* Required work *
For the records below, tally the lines that contain "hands" and give only that number.

* Entries taken from a collection *
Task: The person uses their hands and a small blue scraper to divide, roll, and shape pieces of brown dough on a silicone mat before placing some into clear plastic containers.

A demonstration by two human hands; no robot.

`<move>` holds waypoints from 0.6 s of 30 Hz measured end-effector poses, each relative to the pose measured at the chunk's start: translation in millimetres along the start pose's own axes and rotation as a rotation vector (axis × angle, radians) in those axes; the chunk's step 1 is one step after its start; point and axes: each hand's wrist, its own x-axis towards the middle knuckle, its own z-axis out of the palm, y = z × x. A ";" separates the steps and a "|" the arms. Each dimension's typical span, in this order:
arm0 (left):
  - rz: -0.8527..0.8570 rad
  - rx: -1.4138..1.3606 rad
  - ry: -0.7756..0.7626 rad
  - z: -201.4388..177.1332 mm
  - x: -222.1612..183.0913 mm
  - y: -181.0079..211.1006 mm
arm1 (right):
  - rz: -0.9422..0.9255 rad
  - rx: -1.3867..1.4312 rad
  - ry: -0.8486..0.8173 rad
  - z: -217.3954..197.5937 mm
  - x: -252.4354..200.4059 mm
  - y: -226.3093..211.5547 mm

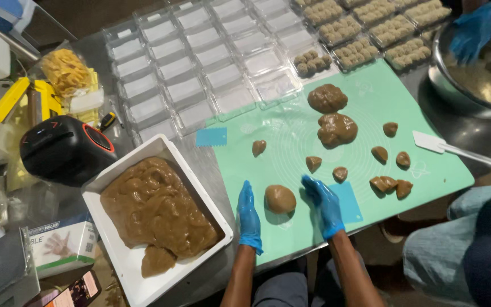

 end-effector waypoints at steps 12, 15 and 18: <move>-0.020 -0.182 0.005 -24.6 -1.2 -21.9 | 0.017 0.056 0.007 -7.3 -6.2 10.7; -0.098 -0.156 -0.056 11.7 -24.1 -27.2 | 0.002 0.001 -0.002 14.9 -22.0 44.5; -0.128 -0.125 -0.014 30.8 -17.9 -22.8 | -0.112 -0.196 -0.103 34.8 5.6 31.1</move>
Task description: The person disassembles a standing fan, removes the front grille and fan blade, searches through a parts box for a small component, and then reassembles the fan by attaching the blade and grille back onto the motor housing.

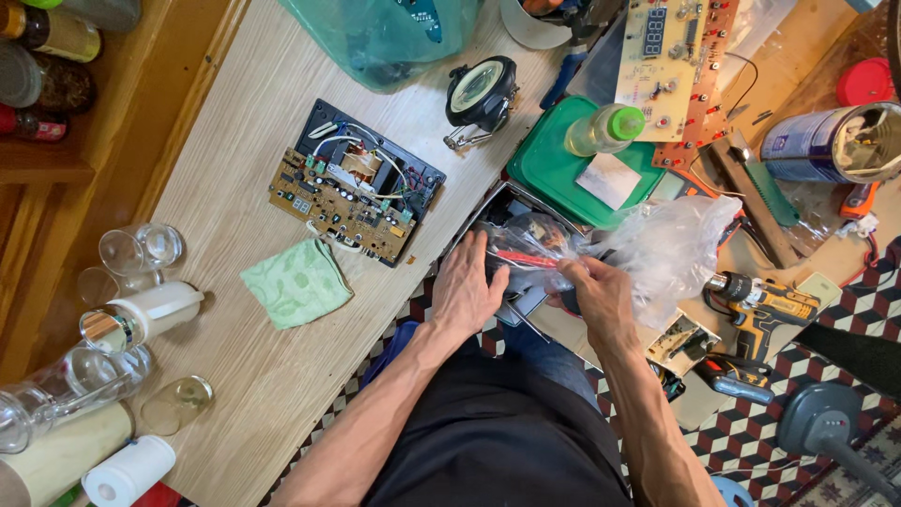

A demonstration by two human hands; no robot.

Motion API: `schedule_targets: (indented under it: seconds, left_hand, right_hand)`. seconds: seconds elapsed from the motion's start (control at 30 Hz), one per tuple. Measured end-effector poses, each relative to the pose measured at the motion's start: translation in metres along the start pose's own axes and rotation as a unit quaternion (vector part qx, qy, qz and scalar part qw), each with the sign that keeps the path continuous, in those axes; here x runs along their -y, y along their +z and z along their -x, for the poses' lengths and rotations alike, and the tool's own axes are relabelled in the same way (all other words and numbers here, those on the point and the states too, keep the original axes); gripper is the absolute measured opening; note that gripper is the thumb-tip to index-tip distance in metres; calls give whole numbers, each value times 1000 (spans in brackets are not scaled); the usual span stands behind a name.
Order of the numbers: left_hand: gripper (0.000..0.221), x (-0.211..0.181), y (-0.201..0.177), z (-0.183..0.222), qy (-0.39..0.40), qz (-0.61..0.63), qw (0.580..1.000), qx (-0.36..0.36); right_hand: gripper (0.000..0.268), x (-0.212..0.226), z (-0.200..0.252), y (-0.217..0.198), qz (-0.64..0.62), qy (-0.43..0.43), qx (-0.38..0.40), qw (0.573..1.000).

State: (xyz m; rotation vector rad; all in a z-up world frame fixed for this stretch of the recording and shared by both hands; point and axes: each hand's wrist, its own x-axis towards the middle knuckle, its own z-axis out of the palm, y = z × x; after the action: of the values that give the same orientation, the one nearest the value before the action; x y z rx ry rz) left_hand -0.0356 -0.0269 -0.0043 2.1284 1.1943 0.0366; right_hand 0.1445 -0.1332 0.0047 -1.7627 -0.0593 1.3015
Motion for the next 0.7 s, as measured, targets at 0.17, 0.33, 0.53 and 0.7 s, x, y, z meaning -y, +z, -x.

* Answer to this exercise *
4